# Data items
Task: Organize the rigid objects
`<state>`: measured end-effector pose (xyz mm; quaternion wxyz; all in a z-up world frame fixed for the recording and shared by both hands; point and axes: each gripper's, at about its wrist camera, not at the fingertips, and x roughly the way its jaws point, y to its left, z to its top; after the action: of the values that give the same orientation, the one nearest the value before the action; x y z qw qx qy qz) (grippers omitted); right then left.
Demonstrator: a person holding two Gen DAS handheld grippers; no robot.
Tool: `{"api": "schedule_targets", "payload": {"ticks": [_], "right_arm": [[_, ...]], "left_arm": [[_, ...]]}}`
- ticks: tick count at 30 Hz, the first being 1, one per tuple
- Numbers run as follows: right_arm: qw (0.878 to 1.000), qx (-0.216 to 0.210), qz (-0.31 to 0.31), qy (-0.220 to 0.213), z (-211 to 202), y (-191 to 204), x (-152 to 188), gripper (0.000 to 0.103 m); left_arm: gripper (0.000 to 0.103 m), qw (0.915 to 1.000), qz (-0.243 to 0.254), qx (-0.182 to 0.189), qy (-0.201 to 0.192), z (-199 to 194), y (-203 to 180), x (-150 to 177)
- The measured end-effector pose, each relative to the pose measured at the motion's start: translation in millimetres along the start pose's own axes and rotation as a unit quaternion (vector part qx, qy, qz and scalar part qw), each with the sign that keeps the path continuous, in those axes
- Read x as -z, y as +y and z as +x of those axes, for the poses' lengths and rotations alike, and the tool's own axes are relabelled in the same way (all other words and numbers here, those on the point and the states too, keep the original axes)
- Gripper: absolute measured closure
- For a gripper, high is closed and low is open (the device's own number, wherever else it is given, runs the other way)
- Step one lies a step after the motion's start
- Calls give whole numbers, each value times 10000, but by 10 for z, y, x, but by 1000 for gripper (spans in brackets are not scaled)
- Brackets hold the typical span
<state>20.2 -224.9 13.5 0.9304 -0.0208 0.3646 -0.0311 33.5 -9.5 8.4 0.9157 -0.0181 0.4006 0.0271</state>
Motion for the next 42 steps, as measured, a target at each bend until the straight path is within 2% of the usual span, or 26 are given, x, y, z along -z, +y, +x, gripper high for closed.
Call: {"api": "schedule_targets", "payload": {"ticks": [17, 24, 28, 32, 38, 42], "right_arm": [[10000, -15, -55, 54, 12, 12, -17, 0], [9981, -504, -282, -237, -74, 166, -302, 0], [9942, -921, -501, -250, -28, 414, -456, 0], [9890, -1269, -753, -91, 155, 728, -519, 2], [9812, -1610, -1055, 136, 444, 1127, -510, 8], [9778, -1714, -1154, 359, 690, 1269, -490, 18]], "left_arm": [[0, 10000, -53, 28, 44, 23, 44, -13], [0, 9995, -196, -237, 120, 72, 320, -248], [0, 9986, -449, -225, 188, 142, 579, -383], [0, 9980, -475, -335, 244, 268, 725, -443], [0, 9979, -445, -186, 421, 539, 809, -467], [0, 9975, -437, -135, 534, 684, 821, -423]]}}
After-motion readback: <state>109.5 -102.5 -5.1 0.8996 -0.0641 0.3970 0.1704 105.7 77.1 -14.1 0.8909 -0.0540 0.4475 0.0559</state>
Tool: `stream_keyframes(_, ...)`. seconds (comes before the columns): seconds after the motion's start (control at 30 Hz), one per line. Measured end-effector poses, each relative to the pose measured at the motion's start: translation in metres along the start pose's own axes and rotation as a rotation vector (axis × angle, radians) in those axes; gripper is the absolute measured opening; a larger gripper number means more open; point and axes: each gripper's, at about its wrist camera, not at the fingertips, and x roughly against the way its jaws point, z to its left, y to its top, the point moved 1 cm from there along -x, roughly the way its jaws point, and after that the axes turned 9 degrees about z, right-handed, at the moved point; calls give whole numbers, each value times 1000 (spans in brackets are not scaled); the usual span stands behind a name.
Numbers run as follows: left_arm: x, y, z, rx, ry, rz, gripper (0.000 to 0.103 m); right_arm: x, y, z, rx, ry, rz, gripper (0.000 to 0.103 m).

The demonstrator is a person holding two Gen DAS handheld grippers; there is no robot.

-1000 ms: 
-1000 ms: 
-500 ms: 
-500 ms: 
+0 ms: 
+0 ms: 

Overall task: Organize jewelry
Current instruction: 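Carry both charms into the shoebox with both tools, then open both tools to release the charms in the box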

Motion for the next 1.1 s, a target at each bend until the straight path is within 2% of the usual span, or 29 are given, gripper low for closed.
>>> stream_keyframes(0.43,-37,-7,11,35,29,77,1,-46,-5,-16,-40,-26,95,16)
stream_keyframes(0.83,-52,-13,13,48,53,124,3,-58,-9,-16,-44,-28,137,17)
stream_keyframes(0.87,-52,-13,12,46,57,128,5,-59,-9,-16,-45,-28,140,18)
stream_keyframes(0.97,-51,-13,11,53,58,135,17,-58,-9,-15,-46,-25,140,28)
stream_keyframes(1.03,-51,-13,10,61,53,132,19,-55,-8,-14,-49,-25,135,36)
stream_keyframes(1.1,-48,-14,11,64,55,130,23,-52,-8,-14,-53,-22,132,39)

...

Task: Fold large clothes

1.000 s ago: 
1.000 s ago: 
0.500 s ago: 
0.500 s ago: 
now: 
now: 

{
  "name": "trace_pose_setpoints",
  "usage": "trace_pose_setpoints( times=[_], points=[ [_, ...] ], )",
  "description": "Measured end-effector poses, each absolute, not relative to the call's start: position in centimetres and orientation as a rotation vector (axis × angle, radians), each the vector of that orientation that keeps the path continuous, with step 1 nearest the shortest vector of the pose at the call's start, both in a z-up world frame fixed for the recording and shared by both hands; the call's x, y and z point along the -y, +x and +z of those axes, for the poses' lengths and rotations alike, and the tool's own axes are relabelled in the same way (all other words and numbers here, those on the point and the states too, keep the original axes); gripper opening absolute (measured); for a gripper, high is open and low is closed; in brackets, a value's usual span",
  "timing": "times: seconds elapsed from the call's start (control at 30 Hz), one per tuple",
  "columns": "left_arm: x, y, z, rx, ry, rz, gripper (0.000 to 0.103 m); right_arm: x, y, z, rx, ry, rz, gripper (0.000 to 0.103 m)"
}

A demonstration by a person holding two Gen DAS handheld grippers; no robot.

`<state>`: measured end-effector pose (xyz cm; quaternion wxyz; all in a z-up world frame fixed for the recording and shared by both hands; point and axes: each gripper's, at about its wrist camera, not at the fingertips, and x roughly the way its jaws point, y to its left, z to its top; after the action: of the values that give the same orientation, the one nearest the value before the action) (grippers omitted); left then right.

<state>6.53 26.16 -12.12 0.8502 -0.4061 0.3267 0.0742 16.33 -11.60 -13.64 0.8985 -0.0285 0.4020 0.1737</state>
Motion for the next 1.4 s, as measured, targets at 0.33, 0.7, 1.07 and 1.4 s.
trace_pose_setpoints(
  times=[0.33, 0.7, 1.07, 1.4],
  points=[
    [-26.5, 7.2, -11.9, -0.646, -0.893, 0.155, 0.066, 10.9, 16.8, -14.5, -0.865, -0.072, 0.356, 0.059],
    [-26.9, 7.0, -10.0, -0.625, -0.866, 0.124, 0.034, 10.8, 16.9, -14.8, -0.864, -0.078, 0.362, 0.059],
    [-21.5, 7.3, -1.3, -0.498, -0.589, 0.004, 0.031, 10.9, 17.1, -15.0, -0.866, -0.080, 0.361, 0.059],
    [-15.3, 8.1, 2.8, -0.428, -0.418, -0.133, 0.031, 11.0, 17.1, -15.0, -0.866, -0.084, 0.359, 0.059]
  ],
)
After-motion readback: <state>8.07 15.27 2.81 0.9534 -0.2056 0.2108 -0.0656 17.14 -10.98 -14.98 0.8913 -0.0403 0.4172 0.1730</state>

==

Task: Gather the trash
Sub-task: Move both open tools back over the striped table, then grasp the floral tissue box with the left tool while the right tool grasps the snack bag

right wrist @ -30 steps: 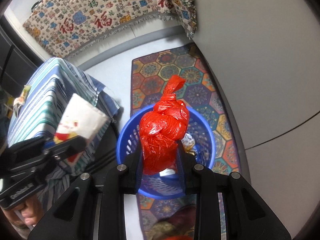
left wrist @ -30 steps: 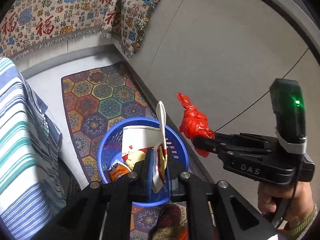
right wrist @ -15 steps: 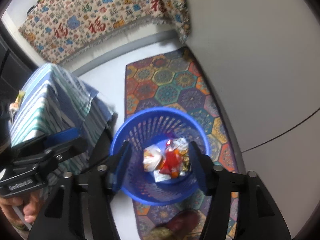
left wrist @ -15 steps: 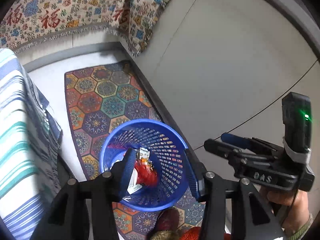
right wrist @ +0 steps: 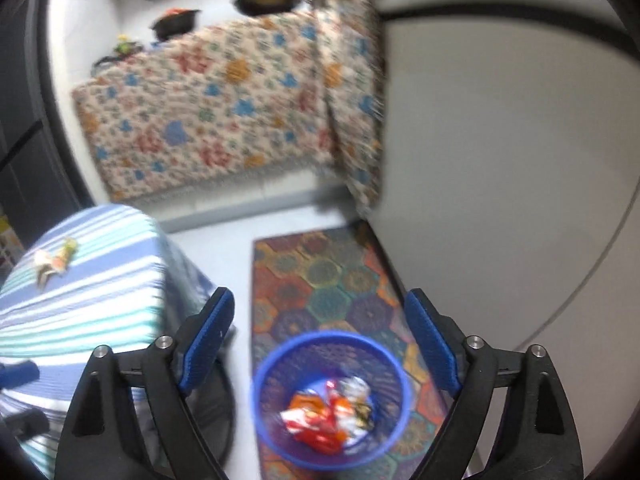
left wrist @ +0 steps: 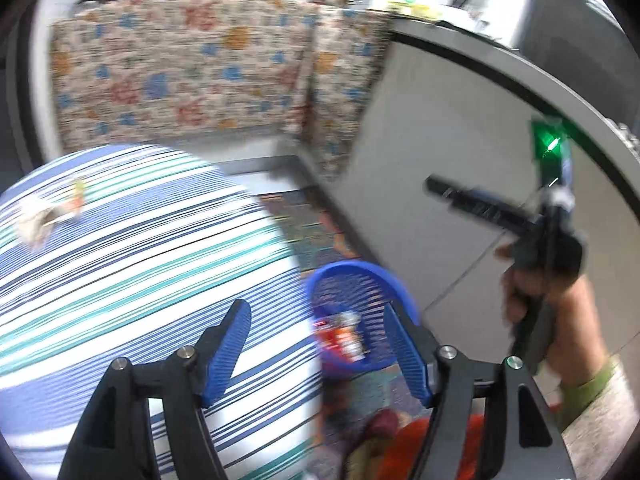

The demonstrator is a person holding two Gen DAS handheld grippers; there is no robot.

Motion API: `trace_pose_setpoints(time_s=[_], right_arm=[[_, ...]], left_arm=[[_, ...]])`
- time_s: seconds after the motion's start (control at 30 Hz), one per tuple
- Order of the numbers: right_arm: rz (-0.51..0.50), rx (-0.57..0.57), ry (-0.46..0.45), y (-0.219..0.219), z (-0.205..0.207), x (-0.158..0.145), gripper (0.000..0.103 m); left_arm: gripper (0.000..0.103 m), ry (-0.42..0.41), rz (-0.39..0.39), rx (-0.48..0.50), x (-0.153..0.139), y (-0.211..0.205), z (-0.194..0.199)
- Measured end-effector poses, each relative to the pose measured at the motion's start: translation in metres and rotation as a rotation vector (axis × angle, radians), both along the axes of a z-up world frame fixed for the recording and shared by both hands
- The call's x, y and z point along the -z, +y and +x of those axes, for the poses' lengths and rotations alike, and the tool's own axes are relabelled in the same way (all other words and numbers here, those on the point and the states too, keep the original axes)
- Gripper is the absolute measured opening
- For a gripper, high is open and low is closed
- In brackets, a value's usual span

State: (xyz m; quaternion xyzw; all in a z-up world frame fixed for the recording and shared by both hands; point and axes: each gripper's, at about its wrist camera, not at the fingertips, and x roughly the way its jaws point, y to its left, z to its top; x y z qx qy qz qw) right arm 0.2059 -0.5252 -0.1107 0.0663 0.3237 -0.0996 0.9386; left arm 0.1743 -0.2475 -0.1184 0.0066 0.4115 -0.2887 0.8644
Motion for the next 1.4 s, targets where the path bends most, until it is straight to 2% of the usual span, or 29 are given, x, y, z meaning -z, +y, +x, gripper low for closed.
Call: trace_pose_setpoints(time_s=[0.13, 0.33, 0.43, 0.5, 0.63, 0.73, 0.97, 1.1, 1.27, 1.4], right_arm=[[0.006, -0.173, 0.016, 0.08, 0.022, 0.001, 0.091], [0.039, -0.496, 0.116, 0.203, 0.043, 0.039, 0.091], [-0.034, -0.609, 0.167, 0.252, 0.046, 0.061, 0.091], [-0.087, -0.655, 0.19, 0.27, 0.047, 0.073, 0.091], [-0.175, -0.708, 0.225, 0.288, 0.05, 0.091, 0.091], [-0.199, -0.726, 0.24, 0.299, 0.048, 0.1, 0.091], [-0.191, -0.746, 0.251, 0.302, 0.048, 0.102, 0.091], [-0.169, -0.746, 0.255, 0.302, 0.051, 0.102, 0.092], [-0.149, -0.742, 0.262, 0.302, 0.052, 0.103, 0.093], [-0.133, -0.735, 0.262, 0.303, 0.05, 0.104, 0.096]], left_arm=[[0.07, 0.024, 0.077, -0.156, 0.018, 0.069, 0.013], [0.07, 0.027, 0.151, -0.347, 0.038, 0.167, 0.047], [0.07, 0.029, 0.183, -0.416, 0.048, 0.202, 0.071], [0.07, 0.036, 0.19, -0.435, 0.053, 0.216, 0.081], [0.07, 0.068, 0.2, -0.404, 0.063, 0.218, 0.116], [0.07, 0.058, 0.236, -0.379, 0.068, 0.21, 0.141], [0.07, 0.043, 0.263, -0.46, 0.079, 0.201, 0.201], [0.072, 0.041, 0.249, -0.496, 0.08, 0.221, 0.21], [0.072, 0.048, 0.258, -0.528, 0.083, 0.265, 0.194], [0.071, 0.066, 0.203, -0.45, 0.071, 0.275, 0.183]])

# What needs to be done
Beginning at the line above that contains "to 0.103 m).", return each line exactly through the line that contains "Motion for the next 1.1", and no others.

# Result of this task
Numbers run as follows: left_arm: x, y, z, rx, ry, rz, gripper (0.000 to 0.103 m); right_arm: x, y, z, rx, ry, rz, gripper (0.000 to 0.103 m).

The demonstrator is a person holding two Gen DAS handheld grippers; there is no robot.

-1000 ms: 
-1000 ms: 
-500 ms: 
-500 ms: 
+0 ms: 
+0 ms: 

Overall task: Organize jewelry
Current instruction: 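Carry both charms into the shoebox with both tools, then open both tools to release the charms in the box
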
Motion for the next 1.1 s, a target at each bend until the straight path is within 2% of the usual span, or 29 are given, gripper low for closed.

The exercise requires nothing further.